I'm just floored by the fact that the mom didn't go anywhere. How did you keep it together when she told you at drop-off?

She owes you big-time.
 
I have to admit I only read the first page and the last, but one question came to mind: what was her husband going to do if she didn't have off from work that week? Would he have taken off? Would he have said no to the mother? What if she was called into work? I think it was rude and selfish of the husband. If he wanted to spend time with his kids, he should have taken the time off to actually be with them. Otherwise I don't see why we are making the stepmom the villain. If I choose to take time off for me, then it's for me, not for everyone else to decide how I will spend it. Otherwise, I'd just rather go to work.

This exactly! Sounds like hubby wanted the "fun" of having the kids around, but didn't want to have to work for it himself.

And then to show up at the kids mom's house, and find out she lied and was home the whole time? I'd be beyond angry.
 
I think what you tried to do was explain with the step thing, not put one child ahead of the other, just let us know who is who so we understand it, but so many took it and ran with their own tangents..

Most complain there isn't enough "explaining" in a post, so they don't understand who is who..

To me when someone puts "vent" or "rant" it is just that... a vent.. It may be a worse day or time than normal, so I try not to judge.. You seem very justified to me, and I am glad you spoke about it, so DH can think about himself.. NObody is perfect, and hopefully this won't come to be again.

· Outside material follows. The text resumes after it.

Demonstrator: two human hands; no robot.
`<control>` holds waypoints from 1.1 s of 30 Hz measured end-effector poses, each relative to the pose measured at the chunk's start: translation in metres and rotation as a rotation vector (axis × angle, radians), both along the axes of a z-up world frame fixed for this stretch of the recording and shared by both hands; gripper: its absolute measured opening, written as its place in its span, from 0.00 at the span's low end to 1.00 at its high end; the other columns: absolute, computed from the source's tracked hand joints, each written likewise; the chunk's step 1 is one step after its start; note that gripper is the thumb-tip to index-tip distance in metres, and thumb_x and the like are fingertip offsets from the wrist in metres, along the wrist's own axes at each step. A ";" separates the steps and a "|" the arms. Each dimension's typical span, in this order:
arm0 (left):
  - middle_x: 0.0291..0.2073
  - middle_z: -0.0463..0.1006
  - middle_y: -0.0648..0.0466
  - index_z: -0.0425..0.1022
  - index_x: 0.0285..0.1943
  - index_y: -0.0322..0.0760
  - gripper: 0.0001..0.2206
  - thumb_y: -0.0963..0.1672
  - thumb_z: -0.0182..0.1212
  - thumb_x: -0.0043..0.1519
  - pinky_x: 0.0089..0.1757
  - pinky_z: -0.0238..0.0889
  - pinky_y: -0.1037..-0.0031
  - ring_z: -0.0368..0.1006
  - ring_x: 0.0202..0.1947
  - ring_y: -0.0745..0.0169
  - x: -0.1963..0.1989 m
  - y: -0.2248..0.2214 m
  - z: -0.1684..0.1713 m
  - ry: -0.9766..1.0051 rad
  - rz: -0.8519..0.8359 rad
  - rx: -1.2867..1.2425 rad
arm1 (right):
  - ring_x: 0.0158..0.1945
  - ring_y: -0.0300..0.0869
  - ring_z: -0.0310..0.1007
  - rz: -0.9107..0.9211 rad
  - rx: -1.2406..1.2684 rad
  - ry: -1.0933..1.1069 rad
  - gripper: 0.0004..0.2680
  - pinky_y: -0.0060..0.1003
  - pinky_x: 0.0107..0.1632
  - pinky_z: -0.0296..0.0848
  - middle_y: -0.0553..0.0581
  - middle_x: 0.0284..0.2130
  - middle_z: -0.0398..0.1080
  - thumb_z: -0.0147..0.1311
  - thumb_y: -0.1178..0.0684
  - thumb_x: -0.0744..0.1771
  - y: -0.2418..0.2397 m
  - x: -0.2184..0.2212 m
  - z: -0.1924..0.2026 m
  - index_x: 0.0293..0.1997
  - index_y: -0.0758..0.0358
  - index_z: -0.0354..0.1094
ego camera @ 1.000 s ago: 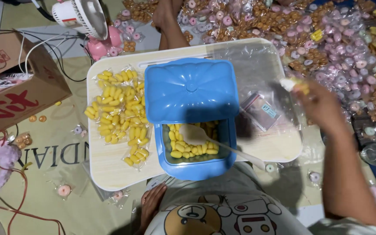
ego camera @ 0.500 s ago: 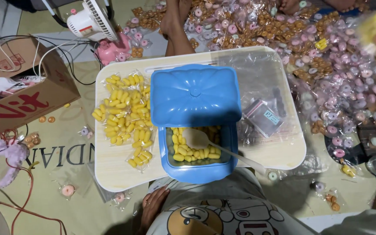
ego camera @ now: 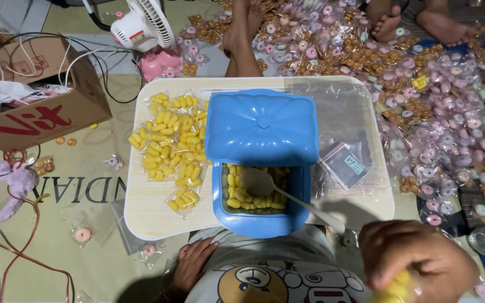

I got the boxing day, so pretty sure you are Canadian.. We don't have just one car, but if we did, I know my husband could make his why fine, I wouldn't rake you over the coals for that either. To be cooped up in a Canadian winter for a few days with children or not, never mind 2 weeks is very long, so a car would definitely come in handy to do things.

Sure hope you are not stuck in the ice storm we have... Blessings to you for what you did, you can look in the mirror and know you made a difference to those children.. Sad for the Mom :sad2:
 
Poor kids. They have a mother who lies that she is going on vacation to get rid of them and a father who agrees to take them but dumps them on his second wife, who not only has to take them to her work so she can watch them, but also has to beg for him to pay the kids some attention.

OP -- You have every right to vent. Every right. But you are probably the single best adult in their lives.
 
OP: Big hugs.

I think I would have felt very similarly. How dare someone step on my time without consulting me!

I found it funny that people went in all different directions with your vent, and I wondered how many commenters had walked in your shoes and how many were simply projecting what they believed they would do/how they would feel.

I used to have a rose colored idea of what a blended family should be. All sunshine and roses. All parents working in complete harmony. I imagined certainties and well defined roles. Then I had one.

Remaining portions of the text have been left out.